今井医師は、このターボエンジンに当たる遺伝子を、留学先のテネシー州メンフィスのセントジュード小児研究病院で発見した。第1世代の構造をモデルチェンジし、燃費がよく治療効果が持続する第2世代のモデルを作ったのだ。

「このターボエンジンの役割をする遺伝子は、実はもうひとつある。そのふたつのどちらも搭載したのが第3世代になります。理論上は第3世代が一番いいように思えるんですが、実際に試してみると、一番効果が上がったのは、第2世代で僕らが見つけた遺伝子を使ったモデルだったんです。そのあたりが、がん治療の難しいところです」

今回承認された「キムリア」で使われているCAR-T細胞の構造は、今井医師の言う第2世代に当たる。

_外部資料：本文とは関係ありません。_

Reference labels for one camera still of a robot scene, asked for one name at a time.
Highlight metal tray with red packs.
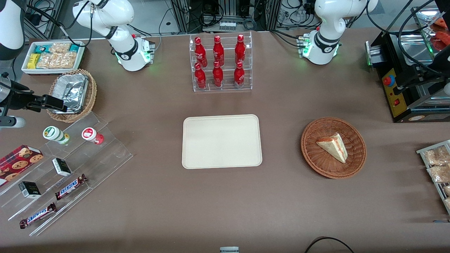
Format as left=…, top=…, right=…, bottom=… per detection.
left=411, top=6, right=450, bottom=52

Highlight red gum bottle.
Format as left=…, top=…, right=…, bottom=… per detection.
left=82, top=127, right=105, bottom=145

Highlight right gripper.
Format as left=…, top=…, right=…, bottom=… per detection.
left=0, top=82, right=68, bottom=115

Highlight large clear cracker bag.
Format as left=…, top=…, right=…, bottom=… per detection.
left=36, top=52, right=77, bottom=70

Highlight clear acrylic stepped stand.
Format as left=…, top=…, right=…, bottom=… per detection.
left=0, top=112, right=134, bottom=236

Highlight black floor cable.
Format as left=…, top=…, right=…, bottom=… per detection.
left=304, top=236, right=355, bottom=253

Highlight Snickers bar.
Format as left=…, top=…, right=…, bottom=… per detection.
left=19, top=203, right=57, bottom=229
left=55, top=174, right=88, bottom=201

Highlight cream plastic tray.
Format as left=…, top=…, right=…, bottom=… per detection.
left=182, top=114, right=263, bottom=169

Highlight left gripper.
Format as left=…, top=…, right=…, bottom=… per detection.
left=393, top=45, right=450, bottom=96

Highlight round brown wicker basket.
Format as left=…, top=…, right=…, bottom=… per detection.
left=301, top=117, right=367, bottom=179

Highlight clear acrylic bottle rack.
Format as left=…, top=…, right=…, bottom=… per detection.
left=189, top=31, right=253, bottom=92

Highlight wrapped triangle sandwich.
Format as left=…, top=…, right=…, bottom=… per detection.
left=316, top=132, right=348, bottom=164

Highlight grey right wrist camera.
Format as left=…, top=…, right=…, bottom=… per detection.
left=0, top=117, right=26, bottom=129

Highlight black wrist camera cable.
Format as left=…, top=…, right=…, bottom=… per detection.
left=0, top=80, right=35, bottom=95

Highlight black machine with yellow panel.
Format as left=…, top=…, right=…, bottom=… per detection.
left=365, top=30, right=450, bottom=123

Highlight red plaid cookie box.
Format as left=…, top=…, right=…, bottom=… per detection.
left=0, top=145, right=44, bottom=187

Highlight metal wire rack tray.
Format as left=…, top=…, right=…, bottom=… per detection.
left=416, top=140, right=450, bottom=215

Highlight wicker basket with foil trays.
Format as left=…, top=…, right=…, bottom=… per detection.
left=47, top=69, right=97, bottom=123

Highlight stacked foil trays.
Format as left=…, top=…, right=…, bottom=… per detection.
left=48, top=74, right=89, bottom=114

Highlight white plastic snack bin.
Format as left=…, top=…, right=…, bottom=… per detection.
left=21, top=40, right=87, bottom=75

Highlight small black box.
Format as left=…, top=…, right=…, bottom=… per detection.
left=52, top=158, right=72, bottom=177
left=18, top=181, right=41, bottom=199

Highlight red cola bottle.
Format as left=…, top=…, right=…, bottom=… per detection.
left=234, top=62, right=245, bottom=89
left=194, top=63, right=207, bottom=90
left=194, top=37, right=208, bottom=67
left=212, top=61, right=224, bottom=88
left=213, top=35, right=225, bottom=67
left=235, top=34, right=246, bottom=65

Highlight green gum bottle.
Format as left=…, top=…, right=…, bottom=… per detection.
left=43, top=126, right=70, bottom=145

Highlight small clear cracker bag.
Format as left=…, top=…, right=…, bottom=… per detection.
left=49, top=43, right=71, bottom=54

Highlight clear bag of snacks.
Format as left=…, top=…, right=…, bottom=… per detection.
left=426, top=164, right=450, bottom=184
left=423, top=146, right=450, bottom=166

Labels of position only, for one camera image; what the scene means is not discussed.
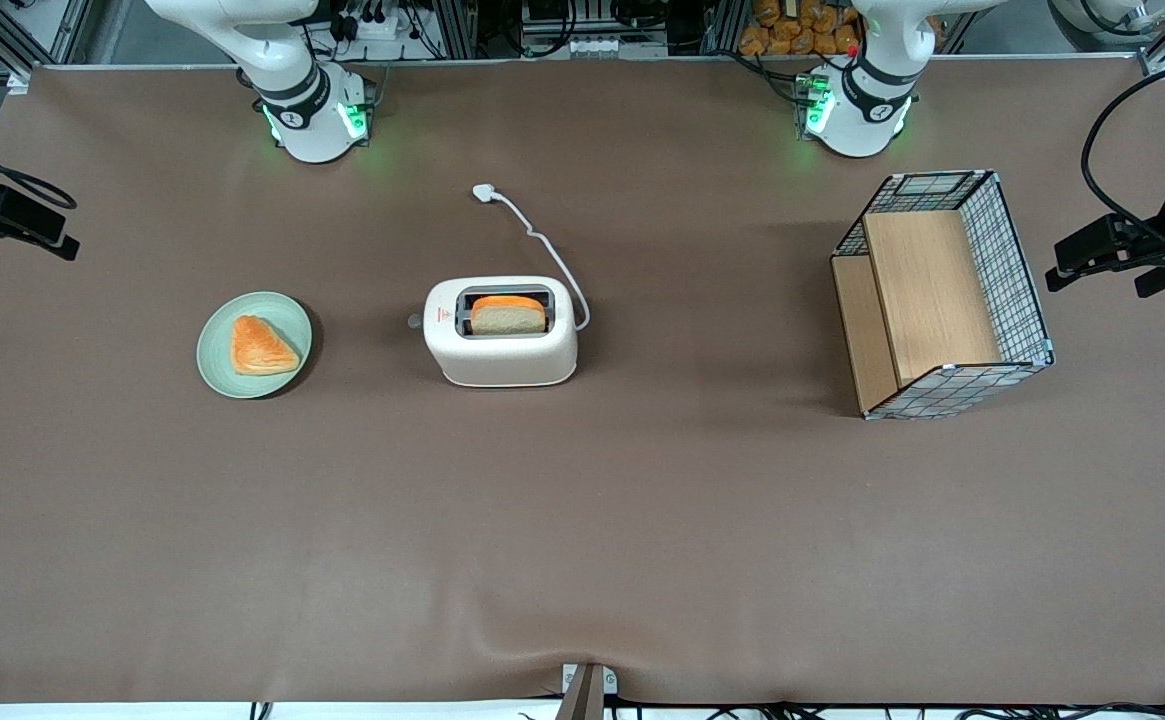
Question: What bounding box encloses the orange triangular pastry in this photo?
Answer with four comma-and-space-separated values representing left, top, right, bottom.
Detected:
231, 315, 301, 377

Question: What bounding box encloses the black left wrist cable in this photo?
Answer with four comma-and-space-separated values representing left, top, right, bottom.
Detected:
1082, 55, 1165, 251

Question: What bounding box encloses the white toaster power cable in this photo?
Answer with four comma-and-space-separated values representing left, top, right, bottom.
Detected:
472, 183, 591, 332

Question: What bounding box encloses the light wooden shelf board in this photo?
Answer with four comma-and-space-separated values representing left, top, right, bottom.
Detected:
832, 210, 1003, 413

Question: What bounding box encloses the pale green round plate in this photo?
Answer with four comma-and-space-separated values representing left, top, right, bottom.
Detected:
196, 291, 313, 400

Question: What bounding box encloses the metal table edge bracket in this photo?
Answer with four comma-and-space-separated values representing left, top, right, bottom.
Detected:
555, 663, 619, 720

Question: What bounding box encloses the pile of orange buns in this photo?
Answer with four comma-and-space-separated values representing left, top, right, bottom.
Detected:
739, 0, 863, 57

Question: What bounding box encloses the white power strip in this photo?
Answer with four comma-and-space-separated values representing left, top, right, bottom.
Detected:
334, 0, 415, 43

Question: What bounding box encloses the black wire mesh basket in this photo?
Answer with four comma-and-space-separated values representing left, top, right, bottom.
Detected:
831, 170, 1055, 421

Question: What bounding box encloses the bread slice with orange crust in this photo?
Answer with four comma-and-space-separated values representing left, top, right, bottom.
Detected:
470, 295, 548, 336

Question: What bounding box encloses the white two-slot toaster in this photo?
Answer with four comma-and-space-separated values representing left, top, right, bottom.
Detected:
424, 276, 579, 388

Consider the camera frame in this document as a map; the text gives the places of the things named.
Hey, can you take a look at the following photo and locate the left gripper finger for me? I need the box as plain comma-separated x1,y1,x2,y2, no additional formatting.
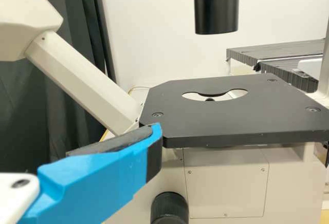
22,122,163,224

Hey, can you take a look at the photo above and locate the cream microscope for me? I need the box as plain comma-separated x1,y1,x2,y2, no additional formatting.
0,0,329,224

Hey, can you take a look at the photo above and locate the black platform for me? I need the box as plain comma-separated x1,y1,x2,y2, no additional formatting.
226,39,326,63
254,59,320,92

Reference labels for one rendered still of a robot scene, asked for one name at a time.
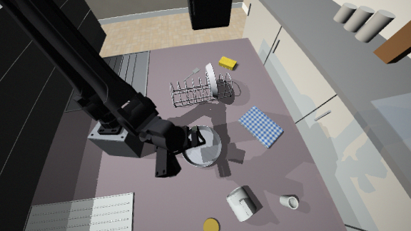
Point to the blue checkered towel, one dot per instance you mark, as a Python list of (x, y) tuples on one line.
[(260, 126)]

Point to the flat round gold disc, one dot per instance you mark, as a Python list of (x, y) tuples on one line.
[(210, 225)]

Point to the yellow sponge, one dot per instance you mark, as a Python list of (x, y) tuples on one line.
[(227, 63)]

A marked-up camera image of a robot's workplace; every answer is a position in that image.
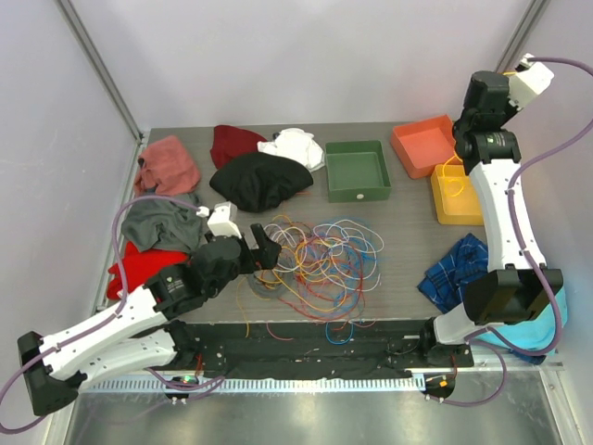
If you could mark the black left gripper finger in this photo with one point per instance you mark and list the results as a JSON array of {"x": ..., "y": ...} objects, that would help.
[
  {"x": 261, "y": 238},
  {"x": 268, "y": 256}
]

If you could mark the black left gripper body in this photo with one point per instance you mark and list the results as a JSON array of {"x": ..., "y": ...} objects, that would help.
[{"x": 248, "y": 260}]

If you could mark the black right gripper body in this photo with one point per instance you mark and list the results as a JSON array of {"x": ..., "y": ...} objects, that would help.
[{"x": 510, "y": 108}]

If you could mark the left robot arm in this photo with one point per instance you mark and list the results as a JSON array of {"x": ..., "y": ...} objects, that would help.
[{"x": 141, "y": 331}]

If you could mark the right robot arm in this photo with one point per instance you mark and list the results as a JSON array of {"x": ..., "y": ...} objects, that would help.
[{"x": 518, "y": 285}]

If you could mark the black cloth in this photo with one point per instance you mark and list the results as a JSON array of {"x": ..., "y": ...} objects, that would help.
[{"x": 256, "y": 182}]

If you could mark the orange plastic bin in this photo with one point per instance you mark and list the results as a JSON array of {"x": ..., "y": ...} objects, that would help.
[{"x": 422, "y": 145}]

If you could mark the grey cloth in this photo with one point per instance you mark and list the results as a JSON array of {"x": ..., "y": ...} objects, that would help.
[{"x": 163, "y": 225}]

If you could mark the white cloth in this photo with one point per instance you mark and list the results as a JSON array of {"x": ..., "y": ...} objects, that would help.
[{"x": 297, "y": 145}]

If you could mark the dark red cloth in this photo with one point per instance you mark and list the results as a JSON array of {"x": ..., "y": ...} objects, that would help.
[{"x": 230, "y": 142}]

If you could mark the yellow plastic bin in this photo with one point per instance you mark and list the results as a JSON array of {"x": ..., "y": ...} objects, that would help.
[{"x": 456, "y": 202}]

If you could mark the bright red cloth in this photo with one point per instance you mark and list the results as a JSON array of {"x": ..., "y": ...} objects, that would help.
[{"x": 139, "y": 266}]

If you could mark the green plastic bin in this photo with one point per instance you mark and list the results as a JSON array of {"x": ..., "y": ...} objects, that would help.
[{"x": 356, "y": 171}]

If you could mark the pink cloth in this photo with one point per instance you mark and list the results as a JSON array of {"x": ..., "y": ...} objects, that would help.
[{"x": 166, "y": 168}]

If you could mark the blue plaid shirt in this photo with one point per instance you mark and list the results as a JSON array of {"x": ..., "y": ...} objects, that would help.
[{"x": 445, "y": 282}]

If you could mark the turquoise cloth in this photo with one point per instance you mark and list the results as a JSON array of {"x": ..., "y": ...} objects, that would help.
[{"x": 531, "y": 335}]

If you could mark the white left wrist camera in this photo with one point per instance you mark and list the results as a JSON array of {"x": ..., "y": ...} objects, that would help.
[{"x": 221, "y": 219}]

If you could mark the right aluminium frame post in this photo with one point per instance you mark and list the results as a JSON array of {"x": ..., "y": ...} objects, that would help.
[{"x": 514, "y": 48}]

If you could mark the aluminium frame post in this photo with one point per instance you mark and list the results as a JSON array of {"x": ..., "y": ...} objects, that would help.
[
  {"x": 514, "y": 48},
  {"x": 88, "y": 47}
]

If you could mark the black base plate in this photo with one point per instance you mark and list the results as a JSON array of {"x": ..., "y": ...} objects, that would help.
[{"x": 309, "y": 351}]

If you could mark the white slotted cable duct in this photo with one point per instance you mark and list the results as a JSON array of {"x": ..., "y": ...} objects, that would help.
[{"x": 149, "y": 384}]

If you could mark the left aluminium frame post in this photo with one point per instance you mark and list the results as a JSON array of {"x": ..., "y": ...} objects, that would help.
[{"x": 88, "y": 47}]

「そもそも、CAR-T細胞の『CAR』は当て字で、クルマとかけている。私が研究していた頃は、カイメリック・レセプターとかTボディと呼ばれていたんです。ですが、それでは名称としてとっつきにくい。その点、クルマに例えれば誰でも馴染みがあって親しみやすい。アメリカでは、よく第1世代から第3世代までの細胞構造が実際のクルマに例えられます。第1世代はヘンリー・フォードが作った20馬力の普通車で、第2世代は現代版のデラックスカー、第3世代がすごいエンジンを搭載したマッスルカーという具合に写真を付けて説明するんです。アメリカの先生方は、遊び心があって、キャッチーな言葉を作るのが上手。そして、基礎研究から臨床へ持っていくスピードが圧倒的に速い。このすごさを肌で感じました」

現在、今井医師は臨床に軸を置いている。数年前から独自の手法でCAR-T細胞の研究を再開したが、メインに据えているのは、あくまで小児がんの治療。これには、理由がある。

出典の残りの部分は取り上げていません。